Can't load script-based dataset, clearing I'm doing something wrong

So I followed the documentation for dataset loading from script as closely as I could. I’ve got a dataset that loads from compressed numpy files (npz) into Array2D features ultimately output as PyTorch tensors.

I can run the dataset test & metadata generation just fine, but then when I actually try to load the dataset using:

ds = datasets.load_dataset('./asl_embeddings/', "default")
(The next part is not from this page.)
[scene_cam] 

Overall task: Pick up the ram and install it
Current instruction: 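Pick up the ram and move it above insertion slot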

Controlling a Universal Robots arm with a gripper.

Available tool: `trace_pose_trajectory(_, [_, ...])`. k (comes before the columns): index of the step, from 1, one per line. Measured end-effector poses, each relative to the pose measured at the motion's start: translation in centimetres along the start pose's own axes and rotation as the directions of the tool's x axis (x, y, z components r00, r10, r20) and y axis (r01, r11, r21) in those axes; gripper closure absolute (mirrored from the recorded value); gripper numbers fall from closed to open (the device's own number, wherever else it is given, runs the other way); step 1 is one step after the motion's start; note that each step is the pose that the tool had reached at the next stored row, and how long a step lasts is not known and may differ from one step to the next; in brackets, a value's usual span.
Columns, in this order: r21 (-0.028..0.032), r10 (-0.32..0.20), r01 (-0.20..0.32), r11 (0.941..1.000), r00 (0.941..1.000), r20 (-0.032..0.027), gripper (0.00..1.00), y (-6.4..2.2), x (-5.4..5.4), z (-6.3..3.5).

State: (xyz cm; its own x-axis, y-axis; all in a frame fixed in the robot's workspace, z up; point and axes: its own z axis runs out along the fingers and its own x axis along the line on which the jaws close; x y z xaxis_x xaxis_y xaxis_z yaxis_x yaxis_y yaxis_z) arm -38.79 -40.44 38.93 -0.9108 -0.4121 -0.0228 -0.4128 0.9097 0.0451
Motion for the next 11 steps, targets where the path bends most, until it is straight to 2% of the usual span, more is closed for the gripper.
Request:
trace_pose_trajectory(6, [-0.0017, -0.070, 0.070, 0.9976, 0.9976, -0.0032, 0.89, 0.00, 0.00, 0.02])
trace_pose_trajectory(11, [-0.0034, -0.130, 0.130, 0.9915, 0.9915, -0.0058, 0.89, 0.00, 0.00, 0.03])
I get a yaml exception deep in the code.

File "~/project/dataset_test.py", line 3, in <module>
    ds = datasets.load_dataset('./asl_embeddings/', "default")
  File "~/project/venv/lib/python3.9/site-packages/datasets/load.py", line 2128, in load_dataset
    builder_instance = load_dataset_builder(
  File "~/project/venv/lib/python3.9/site-packages/datasets/load.py", line 1851, in load_dataset_builder
    builder_instance: DatasetBuilder = builder_cls(
  File "~/project/venv/lib/python3.9/site-packages/datasets/builder.py", line 383, in __init__
    info = self.get_exported_dataset_info()
  File "~/project/venv/lib/python3.9/site-packages/datasets/builder.py", line 507, in get_exported_dataset_info
    return self.get_all_exported_dataset_infos().get(self.config.name, DatasetInfo())
  File "~/project/venv/lib/python3.9/site-packages/datasets/builder.py", line 493, in get_all_exported_dataset_infos
    return DatasetInfosDict.from_directory(cls.get_imported_module_dir())
  File "~/project/venv/lib/python3.9/site-packages/datasets/info.py", line 430, in from_directory
    dataset_card_data = DatasetCard.load(Path(dataset_infos_dir) / "README.md").data
  File "~/project/venv/lib/python3.9/site-packages/huggingface_hub/repocard.py", line 186, in load
    return cls(f.read(), ignore_metadata_errors=ignore_metadata_errors)
  File "~/project/venv/lib/python3.9/site-packages/huggingface_hub/repocard.py", line 77, in __init__
    self.content = content
  File "~/project/venv/lib/python3.9/site-packages/huggingface_hub/repocard.py", line 95, in content
    data_dict = yaml.safe_load(yaml_block)
  File "~/project/venv/lib/python3.9/site-packages/yaml/__init__.py", line 125, in safe_load
    return load(stream, SafeLoader)
  File "~/project/venv/lib/python3.9/site-packages/yaml/__init__.py", line 81, in load
    return loader.get_single_data()
  File "~/project/venv/lib/python3.9/site-packages/yaml/constructor.py", line 51, in get_single_data
    return self.construct_document(node)
  File "~/project/venv/lib/python3.9/site-packages/yaml/constructor.py", line 60, in construct_document
    for dummy in generator:
  File "~/project/venv/lib/python3.9/site-packages/yaml/constructor.py", line 413, in construct_yaml_map
    value = self.construct_mapping(node)
  File "~/project/venv/lib/python3.9/site-packages/yaml/constructor.py", line 218, in construct_mapping
    return super().construct_mapping(node, deep=deep)
  File "~/project/venv/lib/python3.9/site-packages/yaml/constructor.py", line 143, in construct_mapping
    value = self.construct_object(value_node, deep=deep)
  File "~/project/venv/lib/python3.9/site-packages/yaml/constructor.py", line 100, in construct_object
    data = constructor(self, node)
  File "~/project/venv/lib/python3.9/site-packages/yaml/constructor.py", line 427, in construct_undefined
    raise ConstructorError(None, None,
yaml.constructor.ConstructorError: could not determine a constructor for the tag 'tag:yaml.org,2002:python/tuple'
  in "<unicode string>", line 10, column 16:
            shape: !!python/tuple

It seems to be choking on the metadata declaring the 2d array, but I don’t understand the nitty-gritty enough to grok it. Any thoughts on what I’m doing wrong?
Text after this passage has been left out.